Clara pun segera menjauh. Herald bangkit berdiri dan menepuk-nepuk pakaiannya. Ia menatap Clara, mencoba memahami gadis ini. Di satu sisi, ia pendiam dan tampak dingin. Di sisi lain, ia juga perhatian, bahkan sedikit jahil dan polos. Seorang gadis dengan banyak sisi yang tersembunyi.
Sekarang, Clara tampak sedikit canggung, mungkin karena nada bicara Herald tadi sedikit kasar.
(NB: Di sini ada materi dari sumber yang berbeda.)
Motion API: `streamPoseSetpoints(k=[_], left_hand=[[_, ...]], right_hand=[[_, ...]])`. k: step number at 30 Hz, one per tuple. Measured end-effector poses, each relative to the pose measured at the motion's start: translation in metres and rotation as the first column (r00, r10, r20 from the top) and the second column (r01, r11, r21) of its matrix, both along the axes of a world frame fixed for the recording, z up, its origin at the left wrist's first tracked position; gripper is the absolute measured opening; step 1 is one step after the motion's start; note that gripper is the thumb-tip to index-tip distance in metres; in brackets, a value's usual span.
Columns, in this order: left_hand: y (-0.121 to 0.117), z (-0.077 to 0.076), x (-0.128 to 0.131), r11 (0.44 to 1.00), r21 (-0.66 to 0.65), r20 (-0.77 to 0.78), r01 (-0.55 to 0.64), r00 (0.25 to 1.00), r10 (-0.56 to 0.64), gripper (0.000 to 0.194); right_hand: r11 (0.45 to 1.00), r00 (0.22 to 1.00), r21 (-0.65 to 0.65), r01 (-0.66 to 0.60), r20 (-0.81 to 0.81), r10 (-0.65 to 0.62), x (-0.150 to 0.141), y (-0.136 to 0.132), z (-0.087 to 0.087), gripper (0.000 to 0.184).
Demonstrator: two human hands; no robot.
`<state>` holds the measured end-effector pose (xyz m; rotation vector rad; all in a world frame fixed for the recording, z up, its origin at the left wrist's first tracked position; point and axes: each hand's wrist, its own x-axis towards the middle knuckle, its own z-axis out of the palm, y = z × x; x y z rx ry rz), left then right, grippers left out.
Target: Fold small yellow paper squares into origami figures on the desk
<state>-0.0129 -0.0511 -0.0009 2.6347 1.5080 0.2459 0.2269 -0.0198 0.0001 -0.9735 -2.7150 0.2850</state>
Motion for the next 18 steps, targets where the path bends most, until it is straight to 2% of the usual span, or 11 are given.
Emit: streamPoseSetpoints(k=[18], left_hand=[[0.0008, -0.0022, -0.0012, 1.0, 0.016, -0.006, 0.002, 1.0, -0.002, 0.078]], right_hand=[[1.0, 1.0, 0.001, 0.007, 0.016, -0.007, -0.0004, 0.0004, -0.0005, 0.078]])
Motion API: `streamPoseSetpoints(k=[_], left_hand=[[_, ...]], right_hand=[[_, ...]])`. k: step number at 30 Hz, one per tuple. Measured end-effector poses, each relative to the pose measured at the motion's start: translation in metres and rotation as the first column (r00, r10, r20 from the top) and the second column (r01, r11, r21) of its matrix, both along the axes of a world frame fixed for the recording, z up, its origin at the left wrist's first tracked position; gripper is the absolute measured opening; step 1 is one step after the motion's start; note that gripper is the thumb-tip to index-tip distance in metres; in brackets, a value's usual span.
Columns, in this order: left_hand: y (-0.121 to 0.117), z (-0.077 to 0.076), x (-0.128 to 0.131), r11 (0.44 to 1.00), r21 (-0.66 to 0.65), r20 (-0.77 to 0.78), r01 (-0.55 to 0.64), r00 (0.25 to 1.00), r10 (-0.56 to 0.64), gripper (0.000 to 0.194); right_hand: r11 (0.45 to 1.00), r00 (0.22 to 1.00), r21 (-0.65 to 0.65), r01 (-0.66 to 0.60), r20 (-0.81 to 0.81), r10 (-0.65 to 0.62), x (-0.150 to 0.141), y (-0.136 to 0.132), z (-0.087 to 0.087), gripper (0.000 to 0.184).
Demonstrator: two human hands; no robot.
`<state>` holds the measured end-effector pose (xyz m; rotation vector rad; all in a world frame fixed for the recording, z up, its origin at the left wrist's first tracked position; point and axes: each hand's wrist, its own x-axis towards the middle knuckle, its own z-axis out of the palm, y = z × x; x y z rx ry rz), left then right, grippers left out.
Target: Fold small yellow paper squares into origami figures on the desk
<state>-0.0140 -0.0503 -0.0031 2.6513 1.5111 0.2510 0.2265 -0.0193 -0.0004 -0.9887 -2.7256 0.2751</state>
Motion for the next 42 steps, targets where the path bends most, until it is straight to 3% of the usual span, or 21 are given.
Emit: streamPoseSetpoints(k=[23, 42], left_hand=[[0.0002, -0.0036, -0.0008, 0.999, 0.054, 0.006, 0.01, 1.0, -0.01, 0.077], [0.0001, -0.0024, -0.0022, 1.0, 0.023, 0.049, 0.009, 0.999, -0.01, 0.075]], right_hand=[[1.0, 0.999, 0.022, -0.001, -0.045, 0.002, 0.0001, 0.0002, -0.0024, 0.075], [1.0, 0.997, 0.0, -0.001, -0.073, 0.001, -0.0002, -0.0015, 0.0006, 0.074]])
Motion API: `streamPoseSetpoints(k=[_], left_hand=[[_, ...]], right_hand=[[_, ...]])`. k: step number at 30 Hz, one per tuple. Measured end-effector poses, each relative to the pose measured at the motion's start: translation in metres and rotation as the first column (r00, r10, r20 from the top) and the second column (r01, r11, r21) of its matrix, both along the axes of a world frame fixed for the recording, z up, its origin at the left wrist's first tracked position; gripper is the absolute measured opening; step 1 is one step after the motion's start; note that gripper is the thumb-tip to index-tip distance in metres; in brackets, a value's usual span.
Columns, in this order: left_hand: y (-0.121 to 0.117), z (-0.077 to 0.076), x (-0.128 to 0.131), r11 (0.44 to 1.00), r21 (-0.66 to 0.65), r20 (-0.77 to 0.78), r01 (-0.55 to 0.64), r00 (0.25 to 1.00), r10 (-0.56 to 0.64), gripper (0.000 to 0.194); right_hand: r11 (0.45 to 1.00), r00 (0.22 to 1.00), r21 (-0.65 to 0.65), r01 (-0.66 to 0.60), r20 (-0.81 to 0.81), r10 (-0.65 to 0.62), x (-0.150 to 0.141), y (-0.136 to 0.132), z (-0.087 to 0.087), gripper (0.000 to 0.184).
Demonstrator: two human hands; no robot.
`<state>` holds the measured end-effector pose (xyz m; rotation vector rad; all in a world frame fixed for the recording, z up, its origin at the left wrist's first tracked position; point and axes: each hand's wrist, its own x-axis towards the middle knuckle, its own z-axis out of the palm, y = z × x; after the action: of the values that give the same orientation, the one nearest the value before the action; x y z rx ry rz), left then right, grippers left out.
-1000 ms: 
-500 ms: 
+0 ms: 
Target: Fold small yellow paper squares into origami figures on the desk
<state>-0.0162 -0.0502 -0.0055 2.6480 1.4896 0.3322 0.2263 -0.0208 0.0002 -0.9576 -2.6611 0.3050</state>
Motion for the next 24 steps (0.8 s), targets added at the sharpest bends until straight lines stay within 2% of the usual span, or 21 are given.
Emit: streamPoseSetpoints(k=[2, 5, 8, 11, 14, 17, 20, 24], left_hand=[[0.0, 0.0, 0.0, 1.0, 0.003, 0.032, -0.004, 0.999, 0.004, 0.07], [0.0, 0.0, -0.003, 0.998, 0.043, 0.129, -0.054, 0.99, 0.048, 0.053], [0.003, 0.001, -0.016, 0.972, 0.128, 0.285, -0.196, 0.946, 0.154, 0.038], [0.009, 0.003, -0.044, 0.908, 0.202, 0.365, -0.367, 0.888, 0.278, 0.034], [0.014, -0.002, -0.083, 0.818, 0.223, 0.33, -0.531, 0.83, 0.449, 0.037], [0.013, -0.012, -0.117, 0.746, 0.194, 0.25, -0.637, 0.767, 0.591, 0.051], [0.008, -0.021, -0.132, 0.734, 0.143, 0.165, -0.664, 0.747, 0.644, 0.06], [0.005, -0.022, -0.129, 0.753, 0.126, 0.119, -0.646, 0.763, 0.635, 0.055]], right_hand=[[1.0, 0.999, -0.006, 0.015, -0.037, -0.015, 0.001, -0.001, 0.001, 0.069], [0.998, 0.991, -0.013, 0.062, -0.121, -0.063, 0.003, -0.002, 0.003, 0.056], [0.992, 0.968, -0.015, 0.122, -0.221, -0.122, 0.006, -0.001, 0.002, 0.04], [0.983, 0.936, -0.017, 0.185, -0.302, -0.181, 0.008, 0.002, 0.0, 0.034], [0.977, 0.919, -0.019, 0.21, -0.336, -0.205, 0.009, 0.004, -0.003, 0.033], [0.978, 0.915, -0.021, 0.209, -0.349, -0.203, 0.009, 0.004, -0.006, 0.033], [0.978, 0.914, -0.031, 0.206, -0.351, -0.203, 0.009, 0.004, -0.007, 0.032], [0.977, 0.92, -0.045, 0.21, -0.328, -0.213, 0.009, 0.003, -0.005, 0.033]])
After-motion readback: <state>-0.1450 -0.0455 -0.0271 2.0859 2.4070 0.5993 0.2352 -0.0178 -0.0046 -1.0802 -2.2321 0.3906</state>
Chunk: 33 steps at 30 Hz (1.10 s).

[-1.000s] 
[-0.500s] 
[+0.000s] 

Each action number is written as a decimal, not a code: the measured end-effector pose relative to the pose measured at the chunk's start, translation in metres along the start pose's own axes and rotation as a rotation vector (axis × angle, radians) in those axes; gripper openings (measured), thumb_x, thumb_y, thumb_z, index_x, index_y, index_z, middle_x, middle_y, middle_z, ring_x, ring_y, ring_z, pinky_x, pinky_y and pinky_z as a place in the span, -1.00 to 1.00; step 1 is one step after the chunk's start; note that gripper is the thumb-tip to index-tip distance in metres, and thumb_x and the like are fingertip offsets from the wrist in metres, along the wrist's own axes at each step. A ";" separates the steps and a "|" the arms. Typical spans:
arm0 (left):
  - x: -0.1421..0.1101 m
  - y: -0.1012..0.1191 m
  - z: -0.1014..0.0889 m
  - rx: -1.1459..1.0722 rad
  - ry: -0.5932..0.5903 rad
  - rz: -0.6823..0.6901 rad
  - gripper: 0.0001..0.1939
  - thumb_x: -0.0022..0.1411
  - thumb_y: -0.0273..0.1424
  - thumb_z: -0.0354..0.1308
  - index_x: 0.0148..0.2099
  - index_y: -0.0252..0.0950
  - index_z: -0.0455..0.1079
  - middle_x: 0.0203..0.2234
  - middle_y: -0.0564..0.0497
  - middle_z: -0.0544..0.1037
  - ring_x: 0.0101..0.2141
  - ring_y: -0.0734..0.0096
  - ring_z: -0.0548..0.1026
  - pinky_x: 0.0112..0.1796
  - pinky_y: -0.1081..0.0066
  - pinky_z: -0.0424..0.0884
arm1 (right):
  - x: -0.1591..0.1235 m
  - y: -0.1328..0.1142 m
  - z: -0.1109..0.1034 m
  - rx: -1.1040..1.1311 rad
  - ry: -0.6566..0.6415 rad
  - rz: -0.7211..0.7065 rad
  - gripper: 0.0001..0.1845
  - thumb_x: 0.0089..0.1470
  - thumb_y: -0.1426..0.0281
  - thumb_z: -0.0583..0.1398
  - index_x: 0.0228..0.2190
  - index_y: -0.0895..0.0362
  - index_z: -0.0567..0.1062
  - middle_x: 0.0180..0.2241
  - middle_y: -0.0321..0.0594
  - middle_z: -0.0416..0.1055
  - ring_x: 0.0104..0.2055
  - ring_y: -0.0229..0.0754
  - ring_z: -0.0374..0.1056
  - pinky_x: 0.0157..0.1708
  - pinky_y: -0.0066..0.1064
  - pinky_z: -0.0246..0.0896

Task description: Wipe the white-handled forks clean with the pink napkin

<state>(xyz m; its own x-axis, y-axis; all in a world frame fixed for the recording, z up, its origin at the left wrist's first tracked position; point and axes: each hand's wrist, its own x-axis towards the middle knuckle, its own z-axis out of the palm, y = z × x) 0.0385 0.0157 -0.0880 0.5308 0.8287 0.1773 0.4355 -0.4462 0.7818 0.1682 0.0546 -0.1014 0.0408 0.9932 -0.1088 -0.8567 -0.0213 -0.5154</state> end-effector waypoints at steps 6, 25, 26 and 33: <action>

"Nona Clara, maaf kalau tadi aku sedikit kasar, dan terima kasih karena mengkhawatirkanku."
"...."
Clara tidak menjawab, hanya diam. Namun, Herald bisa merasakan bahwa suasana di antara mereka sudah berubah sedikit lebih hangat.
Merasa tugasnya selesai, Herald mulai merapikan piring-piring dan sisa makanan di meja. Ia kemudian membantu Clara kembali ke kasurnya. Setelah memastikan semuanya beres, ia menghela napas lega, memberi salam, dan pergi meninggalkan ruangan.